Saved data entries
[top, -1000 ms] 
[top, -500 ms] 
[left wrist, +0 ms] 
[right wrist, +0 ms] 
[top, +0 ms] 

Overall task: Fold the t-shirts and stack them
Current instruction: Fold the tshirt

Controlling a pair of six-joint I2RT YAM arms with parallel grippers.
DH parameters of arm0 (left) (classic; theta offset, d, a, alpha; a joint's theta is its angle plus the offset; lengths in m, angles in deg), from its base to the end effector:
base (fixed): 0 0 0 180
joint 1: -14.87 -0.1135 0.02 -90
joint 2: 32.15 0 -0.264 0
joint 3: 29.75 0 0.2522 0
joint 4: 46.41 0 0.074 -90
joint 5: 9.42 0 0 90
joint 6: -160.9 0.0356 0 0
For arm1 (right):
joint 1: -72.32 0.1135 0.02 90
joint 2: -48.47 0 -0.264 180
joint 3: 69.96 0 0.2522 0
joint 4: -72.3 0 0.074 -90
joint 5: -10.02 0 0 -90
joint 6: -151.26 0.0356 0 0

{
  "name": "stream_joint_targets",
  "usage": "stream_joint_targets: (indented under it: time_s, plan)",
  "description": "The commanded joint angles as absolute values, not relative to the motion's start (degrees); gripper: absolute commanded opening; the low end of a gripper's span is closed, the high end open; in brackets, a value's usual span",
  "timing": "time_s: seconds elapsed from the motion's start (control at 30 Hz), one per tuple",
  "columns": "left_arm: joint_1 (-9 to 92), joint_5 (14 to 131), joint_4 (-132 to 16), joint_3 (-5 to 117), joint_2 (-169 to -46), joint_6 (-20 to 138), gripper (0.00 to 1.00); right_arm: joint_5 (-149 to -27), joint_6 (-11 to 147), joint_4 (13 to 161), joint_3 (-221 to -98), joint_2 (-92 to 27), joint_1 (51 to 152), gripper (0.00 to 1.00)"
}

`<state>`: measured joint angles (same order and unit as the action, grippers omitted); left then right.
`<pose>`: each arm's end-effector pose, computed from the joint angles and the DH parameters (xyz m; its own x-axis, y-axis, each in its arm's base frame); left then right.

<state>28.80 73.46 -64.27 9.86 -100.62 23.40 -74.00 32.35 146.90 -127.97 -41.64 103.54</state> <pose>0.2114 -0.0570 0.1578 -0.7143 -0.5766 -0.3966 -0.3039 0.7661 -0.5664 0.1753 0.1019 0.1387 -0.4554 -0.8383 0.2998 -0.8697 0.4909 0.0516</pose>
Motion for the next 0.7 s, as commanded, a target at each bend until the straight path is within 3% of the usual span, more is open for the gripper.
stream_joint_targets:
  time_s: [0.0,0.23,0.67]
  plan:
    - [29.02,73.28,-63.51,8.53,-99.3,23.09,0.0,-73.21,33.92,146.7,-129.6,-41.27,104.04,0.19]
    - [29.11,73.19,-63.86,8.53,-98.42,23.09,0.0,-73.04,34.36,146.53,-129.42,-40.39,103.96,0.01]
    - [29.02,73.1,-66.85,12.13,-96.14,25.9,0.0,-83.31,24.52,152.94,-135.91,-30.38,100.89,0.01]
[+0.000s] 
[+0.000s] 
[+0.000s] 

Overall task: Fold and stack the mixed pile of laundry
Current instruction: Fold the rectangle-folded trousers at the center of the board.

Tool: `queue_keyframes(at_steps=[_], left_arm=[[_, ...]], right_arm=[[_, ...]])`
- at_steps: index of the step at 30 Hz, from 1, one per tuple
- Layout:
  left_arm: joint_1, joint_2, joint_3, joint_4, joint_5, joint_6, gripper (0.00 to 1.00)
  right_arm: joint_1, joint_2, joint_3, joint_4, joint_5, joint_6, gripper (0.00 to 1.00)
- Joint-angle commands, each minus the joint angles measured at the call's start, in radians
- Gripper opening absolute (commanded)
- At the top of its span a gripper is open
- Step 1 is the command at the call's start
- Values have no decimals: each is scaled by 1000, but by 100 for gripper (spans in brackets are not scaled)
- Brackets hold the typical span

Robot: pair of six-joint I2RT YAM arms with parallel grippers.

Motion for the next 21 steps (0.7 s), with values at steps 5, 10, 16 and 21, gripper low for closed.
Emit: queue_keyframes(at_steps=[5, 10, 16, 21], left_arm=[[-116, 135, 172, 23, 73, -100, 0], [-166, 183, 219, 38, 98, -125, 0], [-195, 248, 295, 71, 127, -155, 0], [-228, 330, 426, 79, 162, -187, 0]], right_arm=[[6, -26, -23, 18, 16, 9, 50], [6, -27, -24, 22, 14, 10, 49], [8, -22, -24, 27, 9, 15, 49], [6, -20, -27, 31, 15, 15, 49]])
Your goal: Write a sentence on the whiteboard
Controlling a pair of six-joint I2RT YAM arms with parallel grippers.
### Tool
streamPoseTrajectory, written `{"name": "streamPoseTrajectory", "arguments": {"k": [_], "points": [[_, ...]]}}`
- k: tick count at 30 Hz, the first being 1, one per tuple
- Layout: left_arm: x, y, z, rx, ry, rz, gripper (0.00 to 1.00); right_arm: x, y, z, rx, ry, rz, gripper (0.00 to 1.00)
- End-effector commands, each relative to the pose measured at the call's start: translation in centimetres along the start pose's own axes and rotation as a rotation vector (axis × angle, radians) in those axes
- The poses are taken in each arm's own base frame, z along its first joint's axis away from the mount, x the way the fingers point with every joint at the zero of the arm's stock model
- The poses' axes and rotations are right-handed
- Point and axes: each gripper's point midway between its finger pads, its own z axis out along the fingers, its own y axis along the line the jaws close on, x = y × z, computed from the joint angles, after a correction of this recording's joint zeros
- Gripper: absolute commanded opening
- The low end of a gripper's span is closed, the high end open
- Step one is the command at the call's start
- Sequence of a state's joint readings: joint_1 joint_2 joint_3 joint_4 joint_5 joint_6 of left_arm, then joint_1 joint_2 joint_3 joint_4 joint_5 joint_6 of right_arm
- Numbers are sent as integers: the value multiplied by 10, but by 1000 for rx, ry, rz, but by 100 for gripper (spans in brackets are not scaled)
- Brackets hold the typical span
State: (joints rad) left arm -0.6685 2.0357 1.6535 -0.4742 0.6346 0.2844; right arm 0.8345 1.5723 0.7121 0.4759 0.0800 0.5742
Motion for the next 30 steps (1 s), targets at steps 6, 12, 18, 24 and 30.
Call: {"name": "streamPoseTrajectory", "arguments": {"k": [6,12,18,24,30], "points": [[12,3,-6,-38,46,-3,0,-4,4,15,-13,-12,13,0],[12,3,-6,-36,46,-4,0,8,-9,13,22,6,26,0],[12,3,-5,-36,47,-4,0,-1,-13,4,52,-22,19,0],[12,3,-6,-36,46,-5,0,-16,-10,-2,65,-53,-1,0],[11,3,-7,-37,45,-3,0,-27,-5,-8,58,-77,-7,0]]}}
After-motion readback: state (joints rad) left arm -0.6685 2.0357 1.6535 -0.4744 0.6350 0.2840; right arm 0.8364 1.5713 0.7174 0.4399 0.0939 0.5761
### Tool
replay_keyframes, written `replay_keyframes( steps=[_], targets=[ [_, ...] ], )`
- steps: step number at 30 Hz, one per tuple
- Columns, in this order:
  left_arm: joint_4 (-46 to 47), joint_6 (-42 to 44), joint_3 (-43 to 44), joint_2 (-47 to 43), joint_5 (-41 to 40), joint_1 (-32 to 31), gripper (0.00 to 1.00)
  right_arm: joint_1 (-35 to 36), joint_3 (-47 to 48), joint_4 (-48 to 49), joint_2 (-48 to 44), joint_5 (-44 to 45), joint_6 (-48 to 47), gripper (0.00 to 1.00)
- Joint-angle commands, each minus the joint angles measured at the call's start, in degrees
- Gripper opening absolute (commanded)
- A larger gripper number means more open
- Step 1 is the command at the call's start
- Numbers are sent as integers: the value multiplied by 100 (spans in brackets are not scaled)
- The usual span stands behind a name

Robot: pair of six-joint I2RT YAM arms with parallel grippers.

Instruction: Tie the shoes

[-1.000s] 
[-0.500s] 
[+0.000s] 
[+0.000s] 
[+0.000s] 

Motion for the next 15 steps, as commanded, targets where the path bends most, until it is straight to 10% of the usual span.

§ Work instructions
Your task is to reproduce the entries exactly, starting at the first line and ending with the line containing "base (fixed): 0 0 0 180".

§ Written answer
[top, -1000 ms] 
[top, -500 ms] 
[left wrist, +0 ms] 
[right wrist, +0 ms] 
[top, +0 ms] 

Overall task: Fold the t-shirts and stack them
Current instruction: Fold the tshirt

Controlling a pair of six-joint I2RT YAM arms with parallel grippers.
DH parameters of arm0 (left) (classic; theta offset, d, a, alpha; a joint's theta is its angle plus the offset; lengths in m, angles in deg), from its base to the end effector:
base (fixed): 0 0 0 180

The exercise has no further content.